- [Directions for this task]:
Starting from the line with "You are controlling" and going up to and including the line with "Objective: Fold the", copy the listing below exactly. Leave all images out.

+++

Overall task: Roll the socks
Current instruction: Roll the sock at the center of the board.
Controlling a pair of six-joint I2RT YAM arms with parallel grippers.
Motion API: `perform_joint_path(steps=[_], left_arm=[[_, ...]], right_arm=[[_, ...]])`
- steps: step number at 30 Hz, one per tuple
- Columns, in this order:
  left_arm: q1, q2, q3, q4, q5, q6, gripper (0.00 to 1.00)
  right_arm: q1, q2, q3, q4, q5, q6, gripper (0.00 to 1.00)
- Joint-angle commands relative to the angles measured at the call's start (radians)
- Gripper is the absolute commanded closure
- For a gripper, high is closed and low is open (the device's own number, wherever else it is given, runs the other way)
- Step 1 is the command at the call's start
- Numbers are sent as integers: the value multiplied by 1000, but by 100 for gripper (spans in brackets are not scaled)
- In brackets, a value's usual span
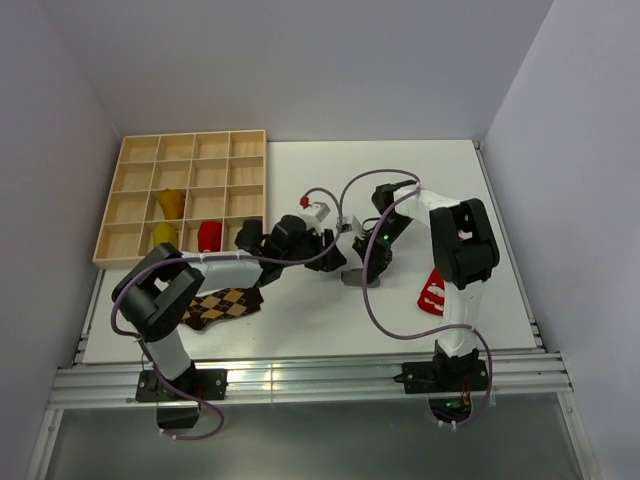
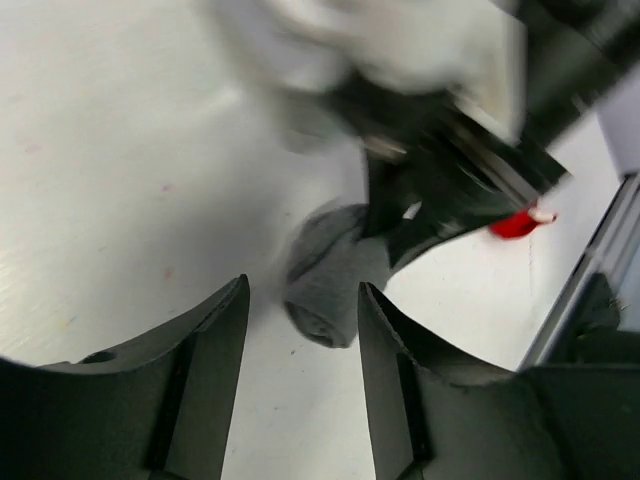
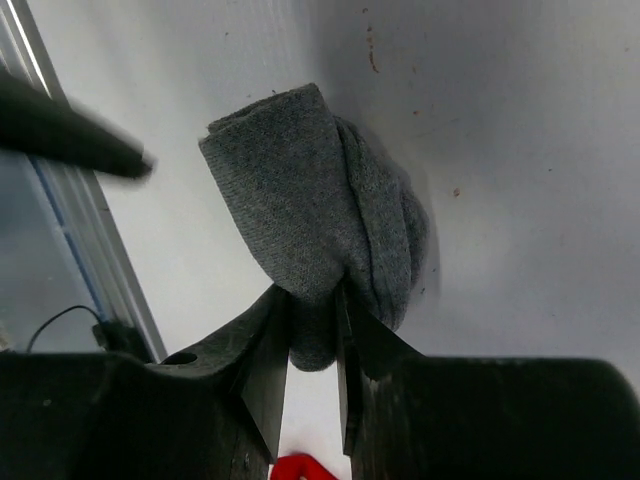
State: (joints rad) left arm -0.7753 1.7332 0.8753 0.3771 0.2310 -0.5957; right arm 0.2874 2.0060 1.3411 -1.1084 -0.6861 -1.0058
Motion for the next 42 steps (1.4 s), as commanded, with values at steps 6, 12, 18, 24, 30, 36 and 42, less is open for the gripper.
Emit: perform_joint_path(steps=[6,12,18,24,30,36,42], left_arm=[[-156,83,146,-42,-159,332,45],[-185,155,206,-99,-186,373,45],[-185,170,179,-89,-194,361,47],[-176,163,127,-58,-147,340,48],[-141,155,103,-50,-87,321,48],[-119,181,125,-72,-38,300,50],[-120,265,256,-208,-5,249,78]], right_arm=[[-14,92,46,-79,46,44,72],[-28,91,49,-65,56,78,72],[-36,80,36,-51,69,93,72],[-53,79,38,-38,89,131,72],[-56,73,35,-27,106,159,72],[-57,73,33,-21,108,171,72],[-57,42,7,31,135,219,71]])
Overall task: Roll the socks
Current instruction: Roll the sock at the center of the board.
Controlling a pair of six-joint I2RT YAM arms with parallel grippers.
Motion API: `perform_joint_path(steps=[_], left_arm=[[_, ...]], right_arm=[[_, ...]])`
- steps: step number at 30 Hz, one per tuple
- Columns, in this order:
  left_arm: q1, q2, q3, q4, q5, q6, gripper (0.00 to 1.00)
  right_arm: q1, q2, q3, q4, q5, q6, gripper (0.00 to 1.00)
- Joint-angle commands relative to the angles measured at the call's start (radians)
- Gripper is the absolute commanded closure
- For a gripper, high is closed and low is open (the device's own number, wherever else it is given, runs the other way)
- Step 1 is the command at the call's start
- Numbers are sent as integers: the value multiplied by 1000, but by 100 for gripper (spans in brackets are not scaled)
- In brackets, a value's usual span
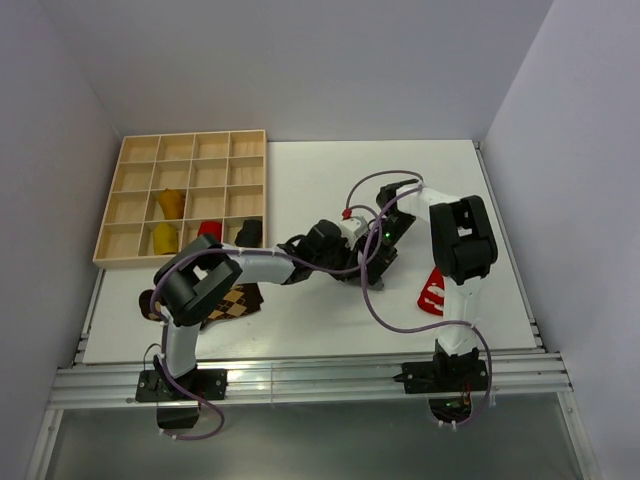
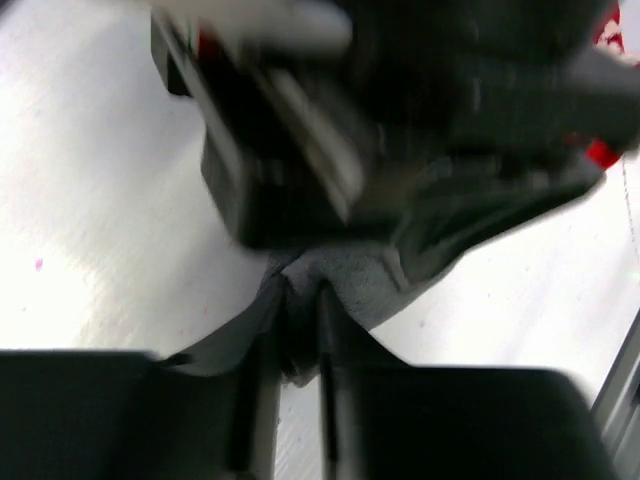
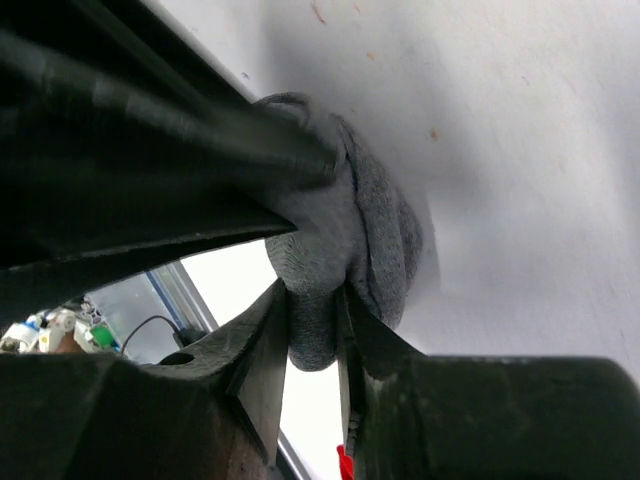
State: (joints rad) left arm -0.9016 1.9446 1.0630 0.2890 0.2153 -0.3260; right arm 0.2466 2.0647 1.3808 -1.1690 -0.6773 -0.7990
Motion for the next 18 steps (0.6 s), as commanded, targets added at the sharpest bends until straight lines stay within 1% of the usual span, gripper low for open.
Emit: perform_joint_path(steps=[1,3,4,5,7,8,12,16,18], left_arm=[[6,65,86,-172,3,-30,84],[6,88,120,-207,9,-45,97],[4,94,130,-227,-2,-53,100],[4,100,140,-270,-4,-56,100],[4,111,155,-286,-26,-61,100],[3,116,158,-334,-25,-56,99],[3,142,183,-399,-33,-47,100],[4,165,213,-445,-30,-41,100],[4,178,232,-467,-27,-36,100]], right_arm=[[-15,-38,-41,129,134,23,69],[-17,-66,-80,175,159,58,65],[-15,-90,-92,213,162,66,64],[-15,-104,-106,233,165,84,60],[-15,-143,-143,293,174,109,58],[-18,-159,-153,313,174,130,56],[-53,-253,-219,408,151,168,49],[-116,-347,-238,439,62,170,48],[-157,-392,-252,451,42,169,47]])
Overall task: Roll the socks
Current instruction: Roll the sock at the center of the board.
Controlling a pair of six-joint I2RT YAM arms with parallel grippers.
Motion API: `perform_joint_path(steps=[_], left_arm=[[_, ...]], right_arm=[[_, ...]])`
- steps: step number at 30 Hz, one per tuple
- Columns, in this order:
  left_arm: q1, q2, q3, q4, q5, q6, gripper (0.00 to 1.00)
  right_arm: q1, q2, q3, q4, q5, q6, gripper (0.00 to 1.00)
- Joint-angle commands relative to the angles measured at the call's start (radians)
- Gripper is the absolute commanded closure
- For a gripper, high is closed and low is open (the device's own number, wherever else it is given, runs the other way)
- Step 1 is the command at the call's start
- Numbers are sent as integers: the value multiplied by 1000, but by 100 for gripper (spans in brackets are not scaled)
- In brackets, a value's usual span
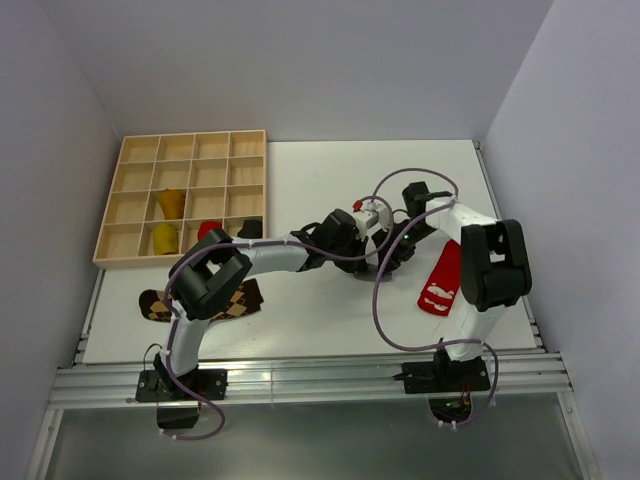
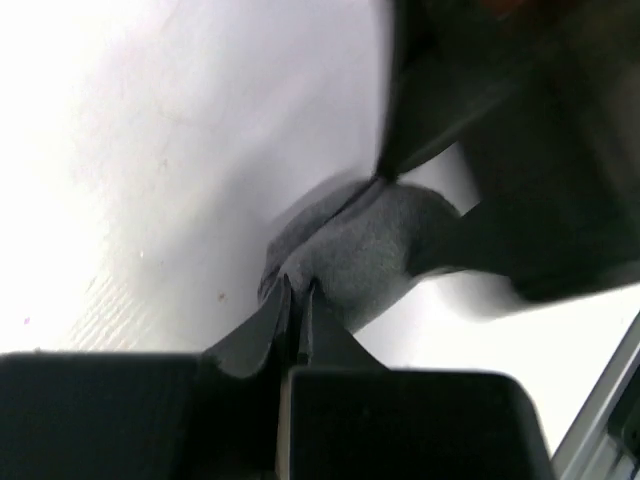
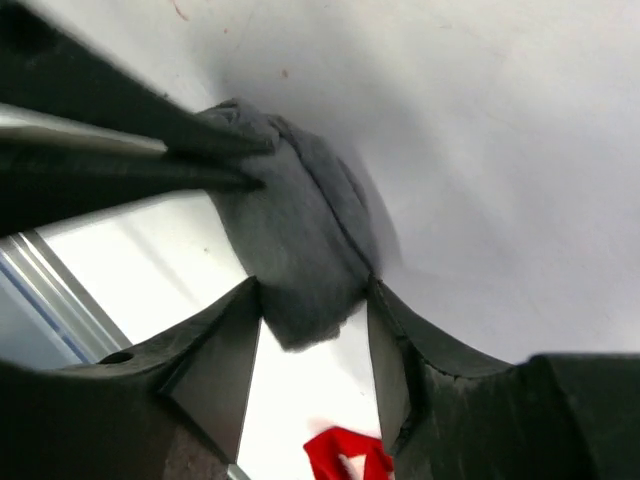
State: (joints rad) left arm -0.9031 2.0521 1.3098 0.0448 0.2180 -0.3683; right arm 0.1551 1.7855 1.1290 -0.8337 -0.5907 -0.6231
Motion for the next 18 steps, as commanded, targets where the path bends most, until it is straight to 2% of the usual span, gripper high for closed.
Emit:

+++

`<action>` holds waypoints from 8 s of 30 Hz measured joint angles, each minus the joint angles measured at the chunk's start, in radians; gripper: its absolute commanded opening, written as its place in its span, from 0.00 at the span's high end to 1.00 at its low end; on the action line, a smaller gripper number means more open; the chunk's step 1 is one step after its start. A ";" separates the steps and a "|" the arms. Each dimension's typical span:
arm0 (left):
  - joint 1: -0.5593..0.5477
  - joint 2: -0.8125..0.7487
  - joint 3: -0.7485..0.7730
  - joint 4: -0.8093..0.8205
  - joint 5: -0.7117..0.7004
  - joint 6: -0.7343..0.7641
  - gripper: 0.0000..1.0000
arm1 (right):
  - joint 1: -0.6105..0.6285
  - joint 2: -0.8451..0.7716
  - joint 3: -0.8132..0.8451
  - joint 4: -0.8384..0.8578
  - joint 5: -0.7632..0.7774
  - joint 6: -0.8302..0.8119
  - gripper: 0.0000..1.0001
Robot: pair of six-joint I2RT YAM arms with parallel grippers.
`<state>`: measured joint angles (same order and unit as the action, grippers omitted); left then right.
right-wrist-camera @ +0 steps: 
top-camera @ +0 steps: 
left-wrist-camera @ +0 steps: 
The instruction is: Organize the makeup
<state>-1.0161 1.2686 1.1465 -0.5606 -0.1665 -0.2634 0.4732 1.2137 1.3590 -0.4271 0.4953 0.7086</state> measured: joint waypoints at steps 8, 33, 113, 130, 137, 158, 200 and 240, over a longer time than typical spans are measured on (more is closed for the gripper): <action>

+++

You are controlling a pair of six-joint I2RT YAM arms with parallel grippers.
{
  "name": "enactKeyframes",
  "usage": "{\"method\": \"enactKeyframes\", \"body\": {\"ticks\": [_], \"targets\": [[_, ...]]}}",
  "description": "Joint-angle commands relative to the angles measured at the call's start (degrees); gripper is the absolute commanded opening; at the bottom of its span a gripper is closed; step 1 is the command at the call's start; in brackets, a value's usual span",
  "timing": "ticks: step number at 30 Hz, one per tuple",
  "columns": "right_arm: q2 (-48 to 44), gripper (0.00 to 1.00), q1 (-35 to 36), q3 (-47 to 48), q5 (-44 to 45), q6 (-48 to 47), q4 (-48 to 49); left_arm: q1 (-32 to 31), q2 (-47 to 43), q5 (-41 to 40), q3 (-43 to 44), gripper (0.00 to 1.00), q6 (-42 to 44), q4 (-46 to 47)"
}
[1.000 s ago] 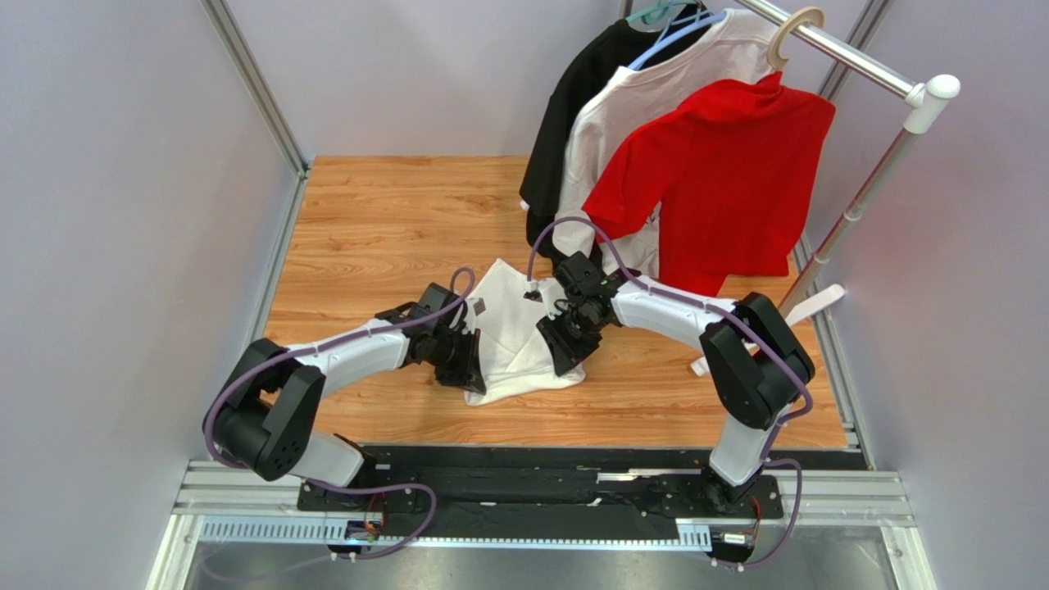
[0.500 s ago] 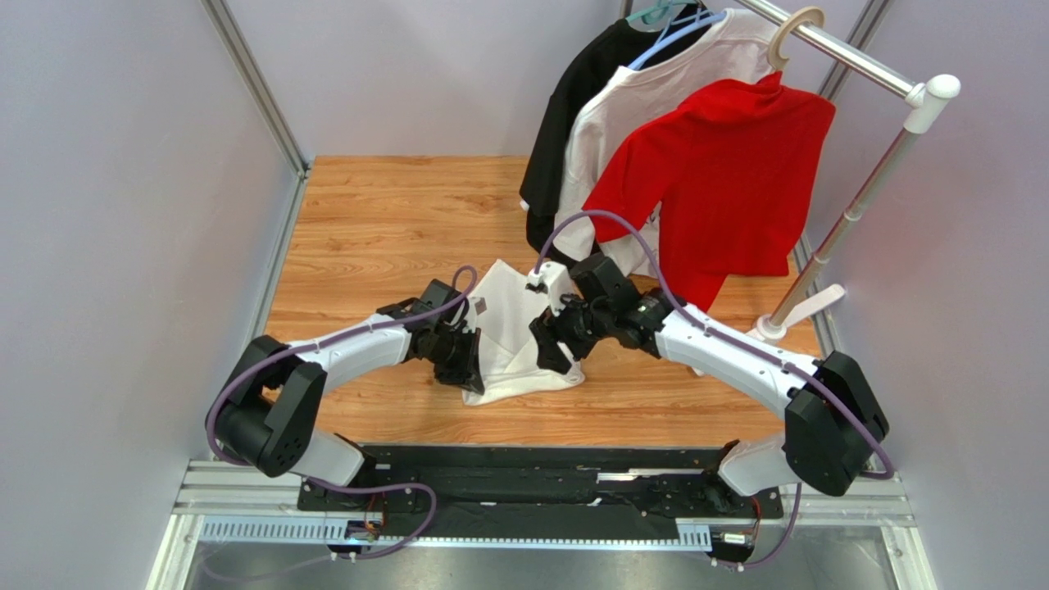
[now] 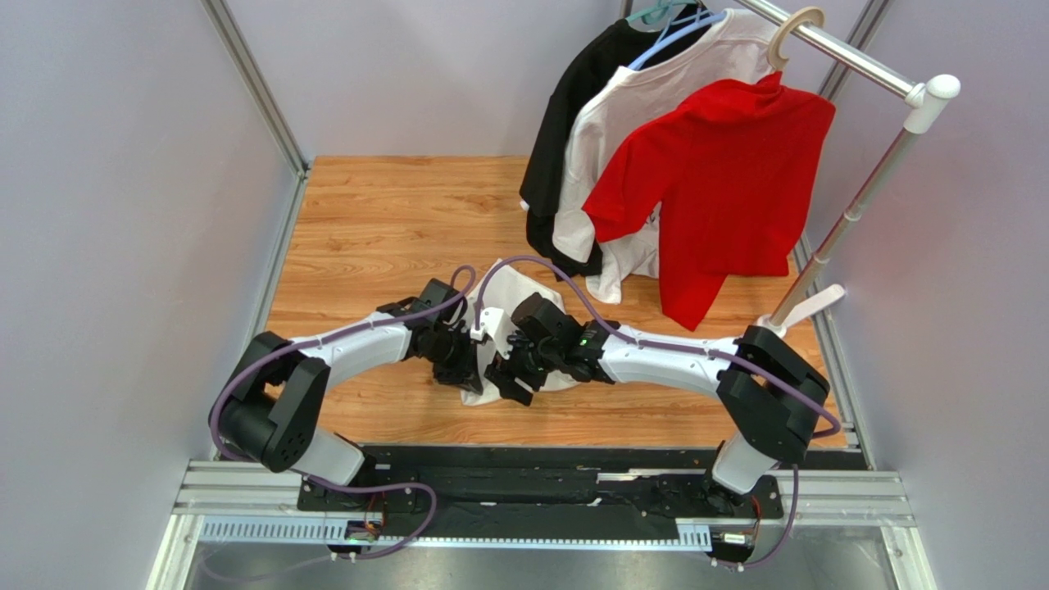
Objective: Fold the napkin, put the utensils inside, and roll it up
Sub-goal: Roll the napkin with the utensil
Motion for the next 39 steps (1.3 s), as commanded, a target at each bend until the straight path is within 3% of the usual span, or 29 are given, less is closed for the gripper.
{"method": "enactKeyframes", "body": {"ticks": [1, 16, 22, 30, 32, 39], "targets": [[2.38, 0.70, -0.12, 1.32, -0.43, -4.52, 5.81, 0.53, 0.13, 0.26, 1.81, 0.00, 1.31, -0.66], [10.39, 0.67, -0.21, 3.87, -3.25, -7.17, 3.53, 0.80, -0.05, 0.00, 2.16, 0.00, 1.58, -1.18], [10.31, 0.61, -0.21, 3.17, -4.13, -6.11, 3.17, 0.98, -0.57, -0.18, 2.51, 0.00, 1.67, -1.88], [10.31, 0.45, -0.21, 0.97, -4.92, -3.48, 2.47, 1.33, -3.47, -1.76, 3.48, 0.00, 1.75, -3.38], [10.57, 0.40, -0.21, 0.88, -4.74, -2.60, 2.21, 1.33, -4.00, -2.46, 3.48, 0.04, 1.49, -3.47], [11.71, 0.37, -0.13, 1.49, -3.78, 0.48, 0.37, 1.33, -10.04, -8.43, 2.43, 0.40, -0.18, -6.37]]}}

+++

- [Worked solution]:
You are controlling a pair of six-joint I2RT YAM arms with parallel grippers.
{
  "name": "enactKeyframes",
  "usage": "{\"method\": \"enactKeyframes\", \"body\": {\"ticks\": [_], \"targets\": [[_, ...]]}}",
  "description": "Joint-angle commands relative to the angles measured at the call's start (degrees); gripper is the absolute commanded opening; at the bottom of its span a gripper is closed; step 1 is the command at the call's start; in brackets, a value's usual span",
  "timing": "ticks: step number at 30 Hz, one per tuple",
  "columns": "right_arm: q2 (-48 to 44), gripper (0.00 to 1.00), q1 (-35 to 36), q3 (-47 to 48), q5 (-44 to 45), q6 (-48 to 47), q4 (-48 to 49); left_arm: q1 (-32 to 31), q2 (-47 to 43), q5 (-41 to 40), q3 (-43 to 44), gripper (0.00 to 1.00), q6 (-42 to 44), q4 (-46 to 47)"
}
[1.000 s ago] 
[0.500 s ago] 
[now] 
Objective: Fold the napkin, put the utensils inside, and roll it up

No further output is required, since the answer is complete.